Na sua perspectiva, as iniciativas de mulheres dos bairros de periferia, de criarem e levarem adiante a implementação de creches comunitárias, representaram uma tentativa de responder às necessidades imediatas daquela população, o que implicou um engajamento cada vez maior, permitindo a passagem de um discurso cada vez menos pessoal para um discurso coletivo – o do movimento. Filgueiras identificou, também, a emergência entre os integrantes do movimento de luta por creches, da preocupação com o conteúdo educativo das práticas com as crianças, bem como com a profissionalização do pessoal que nelas atuava. Ela identifica o momento de institucionalização do MLPC (1986) como aquele que coincide com uma mudança nos discursos dos dirigentes a esse respeito – da função quase que exclusiva de guarda para o reconhecimento da função educativa das creches –, o que ela supõe ser o resultado da assimilação do discurso de agentes de instituições de apoio, governamentais e não-governamentais, que enfatizavam a importância do desenvolvimento biopsicossocial das crianças.

Dias (1995) estudou o MLPC ressaltando as trajetórias das mulheres que o levaram adiante, procurando explicitar processos de constituição de novas identidades

sociais, em um quadro analítico que reconhecia a pluralidade de sujeitos do movimento

popular, em oposição à idéia de participação política vinculada somente aos canais institucionais como o sindicato e o partido (SADER, 1988; SADER; PAOLI, 1986). Esses elementos são parte do sistema de ação em que os atores que se envolveram nas lutas por direitos sociais e, especificamente, por creches, bem como na produção teórica a respeito, lutavam para controlar. Tais análises são parte da construção desse campo,

contribuindo para a conformação de uma imagem a respeito das camadas populares, cuja trajetória é a expressão de um movimento mais amplo que envolve tanto a academia quanto os movimentos de base e políticos em um processo interativo intenso, tal como analisado por Ana Maria Doímo (1993). Essas interações ocorrem de modo complexo e constituem um campo de historicidade, no sentido dado por Touraine (1996). Isso implica atribuir à realidade constituída como objeto de estudo um papel nos processos de transformação cultural de elementos estruturantes da nossa sociedade, como a família, as relações de gênero, a reprodução da força de trabalho e a socialização.

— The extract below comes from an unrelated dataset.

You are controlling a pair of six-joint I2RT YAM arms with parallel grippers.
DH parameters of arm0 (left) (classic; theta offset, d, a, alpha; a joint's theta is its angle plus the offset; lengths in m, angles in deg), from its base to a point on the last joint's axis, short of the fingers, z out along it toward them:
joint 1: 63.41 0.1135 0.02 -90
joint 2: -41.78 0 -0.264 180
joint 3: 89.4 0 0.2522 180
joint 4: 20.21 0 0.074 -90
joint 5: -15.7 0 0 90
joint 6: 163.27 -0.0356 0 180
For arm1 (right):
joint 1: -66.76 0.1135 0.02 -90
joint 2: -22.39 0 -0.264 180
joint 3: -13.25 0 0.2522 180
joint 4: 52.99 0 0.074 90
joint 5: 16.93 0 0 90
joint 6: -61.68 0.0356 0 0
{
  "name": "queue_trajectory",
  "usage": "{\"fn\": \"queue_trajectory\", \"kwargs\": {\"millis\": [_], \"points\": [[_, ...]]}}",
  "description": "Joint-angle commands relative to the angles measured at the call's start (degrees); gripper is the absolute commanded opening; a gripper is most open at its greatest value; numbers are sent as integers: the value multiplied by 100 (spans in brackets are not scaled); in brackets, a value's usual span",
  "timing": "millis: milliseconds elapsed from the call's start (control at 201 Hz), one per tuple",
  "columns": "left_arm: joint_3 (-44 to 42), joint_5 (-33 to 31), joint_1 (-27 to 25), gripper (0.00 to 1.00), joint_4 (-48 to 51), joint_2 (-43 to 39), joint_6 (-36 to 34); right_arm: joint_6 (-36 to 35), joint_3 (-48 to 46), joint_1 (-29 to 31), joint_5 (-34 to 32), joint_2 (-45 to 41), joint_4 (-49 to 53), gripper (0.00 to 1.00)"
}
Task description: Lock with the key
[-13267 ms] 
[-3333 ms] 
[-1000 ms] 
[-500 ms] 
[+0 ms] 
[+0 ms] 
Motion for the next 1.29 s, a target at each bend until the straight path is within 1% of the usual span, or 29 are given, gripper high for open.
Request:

Nessa direção, busco resgatar a rede de relações nas quais mulheres moradoras dos bairros de periferia se organizam e, uma vez organizadas, constroem relações que vão fazer parte do seu sistema de ação, bem como, por outro lado, vão se constituir como atores sociais com outros indivíduos e organizações. Parto da própria creche comunitária como espaço de organização e de materialização (PRADO, 2002) da mobilização dessas pessoas e grupos, para, em seguida, relacioná-la à ação de outros grupos, especificamente organizações não-governamentais (ONGs) que desempenharam um papel central na construção das imagens a respeito da criança pequena e do atendimento em creches conforme procurarei demonstrar.